Ebadi, Shirin with Azadeh Moaveni. IRAN AWAKENING. 2006. Alfred A. Knopf. Canada

Iran Awakening: Book Review

“The price of transforming Iran peacefully, I have long known but these days feel more acutely, is sacrifice of the highest order.”

As the USA rattles its bombs and boycotts at Iran, I found 2 books that helped me understand that country and its recent past; it all started in 1953 when the CIA overthrew the democratic and nationalist leader of Iran, Mossadegh, and installed the Shah to do the USA’s bidding. Ebadi’s memoir is the story of a society and its resistance, not just of one woman.

Shirin Ebadi started life as a privileged daughter of liberal middle class parents. In the time of the Shah she went to university and became a judge. Her life was normal; she married and enjoyed her work. Like many young educated people she saw the cruelty and corruption of the Shah’s regime and supported a revolution to topple him. When the new regime became one of religious fanaticism, she and other women in positions of authority were dismissed and discarded. The law changed along with society and daily life.

Ebadi writes about the pain and hardship, particularly to women who were classified as being half the value of men. Uprisings against the new regime were brutally crushed; her brother—in—law died in jail. Any criticism by intellectuals was punished — people disappeared, often in ‘accidents’. When she started to work as a lawyer defending women and those accused of dissent, the government cracked down on her — her name appeared on a death squad list; she spent weeks in jail. Yet through all this time she was raising a family, cooking and cleaning at night — the model of a devout Iranian housewife. This duality of her life, trying to work for justice while protecting her family from her troubled professional life, damaged her health, but her will never weakened.

The regime attempted to unite people during the war with Iraq, she and all Iranians knew that Iraq and Hussein were armed and backed by the USA. Many people still saw and experienced the violence of the regime, but sickened by war, they could not support a bloody civil war as well. She saw many of the country’s brightest people flee into exile; many begged her and her family to leave also. Her religious faith and commitment to her society kept and keep her in Iran. As she writes, she would not be any use in exile.

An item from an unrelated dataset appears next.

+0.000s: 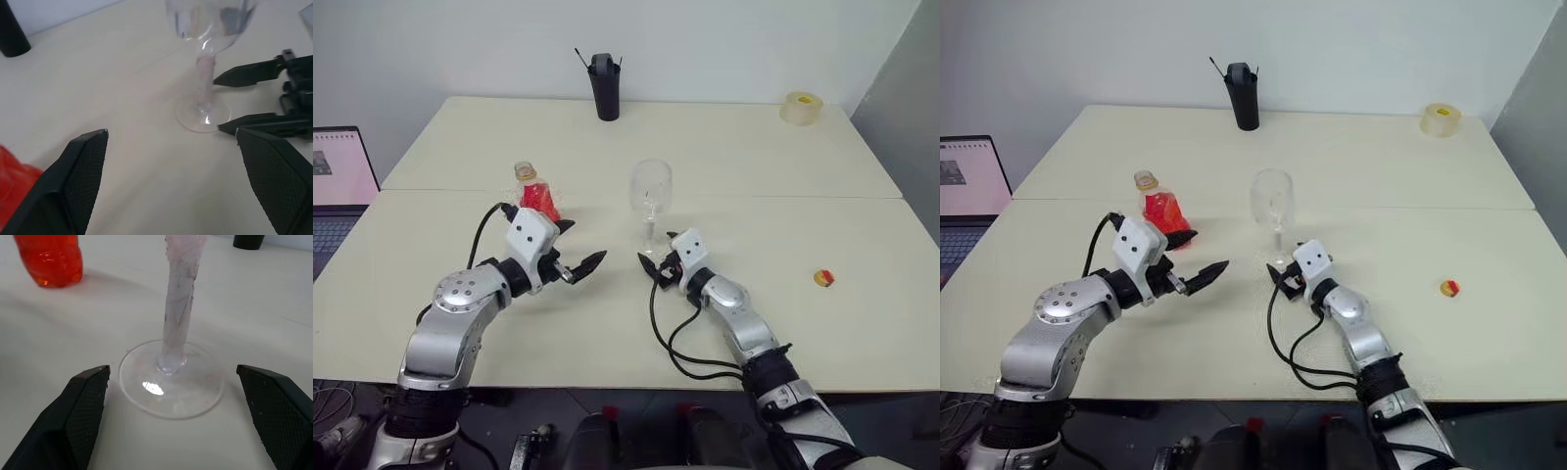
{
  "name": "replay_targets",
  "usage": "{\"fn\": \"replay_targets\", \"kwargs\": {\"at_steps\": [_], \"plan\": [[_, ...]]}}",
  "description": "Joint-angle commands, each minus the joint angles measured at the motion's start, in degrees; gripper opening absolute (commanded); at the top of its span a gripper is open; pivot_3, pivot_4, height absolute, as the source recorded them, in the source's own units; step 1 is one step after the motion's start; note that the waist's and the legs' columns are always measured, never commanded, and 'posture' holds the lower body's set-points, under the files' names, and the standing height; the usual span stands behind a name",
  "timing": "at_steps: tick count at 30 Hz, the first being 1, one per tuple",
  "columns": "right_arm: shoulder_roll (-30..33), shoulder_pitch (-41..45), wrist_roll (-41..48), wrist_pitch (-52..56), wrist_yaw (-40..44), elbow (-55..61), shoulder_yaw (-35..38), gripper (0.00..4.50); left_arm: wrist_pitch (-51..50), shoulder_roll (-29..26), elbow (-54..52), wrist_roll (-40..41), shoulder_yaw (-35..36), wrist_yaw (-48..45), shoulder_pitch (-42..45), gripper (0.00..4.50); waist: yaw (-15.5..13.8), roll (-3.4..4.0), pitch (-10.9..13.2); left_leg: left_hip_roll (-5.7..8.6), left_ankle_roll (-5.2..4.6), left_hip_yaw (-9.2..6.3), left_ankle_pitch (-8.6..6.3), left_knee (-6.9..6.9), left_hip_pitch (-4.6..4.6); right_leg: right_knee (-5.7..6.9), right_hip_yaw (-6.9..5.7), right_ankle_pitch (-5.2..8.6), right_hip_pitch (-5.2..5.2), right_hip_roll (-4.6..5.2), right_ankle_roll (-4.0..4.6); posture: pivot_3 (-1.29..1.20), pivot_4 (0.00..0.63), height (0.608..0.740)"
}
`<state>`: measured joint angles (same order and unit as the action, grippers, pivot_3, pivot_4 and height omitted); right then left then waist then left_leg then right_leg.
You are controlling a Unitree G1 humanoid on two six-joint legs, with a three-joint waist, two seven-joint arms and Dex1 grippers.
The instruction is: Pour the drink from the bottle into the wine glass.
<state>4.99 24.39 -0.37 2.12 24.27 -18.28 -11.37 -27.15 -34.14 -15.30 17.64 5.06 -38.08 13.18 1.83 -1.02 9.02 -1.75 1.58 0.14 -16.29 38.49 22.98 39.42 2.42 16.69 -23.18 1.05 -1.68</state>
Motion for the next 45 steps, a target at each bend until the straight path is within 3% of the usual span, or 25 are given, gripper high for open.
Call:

A friend from Iran here in Victoria told me that she made a very dangerous and important decision to stay and fight the system from within. She believes fervently in her fellow Iranians and the triumph of justice through law — no matter how difficult the struggle. It is that belief and her constant work to defend and help those who are the victims of injustice that gradually gained her international attention which she saw as only helpful for her work and clients, not for herself. She represented the family of the Canadian—Iranian photographer, Zahra Kazemi, who was beaten to death in jail in Tehran in 2003, trying to bring the murderers to justice.

That was the year she won the Nobel Prize for Peace — one of that Committee’s good choices. Flying back from a conference in Paris where she received the news of her award she reflected on her life, “Such lofty recognition could only be intended for what someone’s life symbolized, the path or approach they had followed in pursuit of some higher purpose.”

When she heard the award statement, her religion was mentioned alongside her human rights work. “I knew at that moment what was being recognized: the belief in a positive interpretation of Islam, and the power of that belief to aid Iranians who aspire to peacefully transform their country.”
Her memoir is her testament to another truth, “that the written word is the most powerful tool we have to protect ourselves, both from tyrants of the day and from our own traditions.”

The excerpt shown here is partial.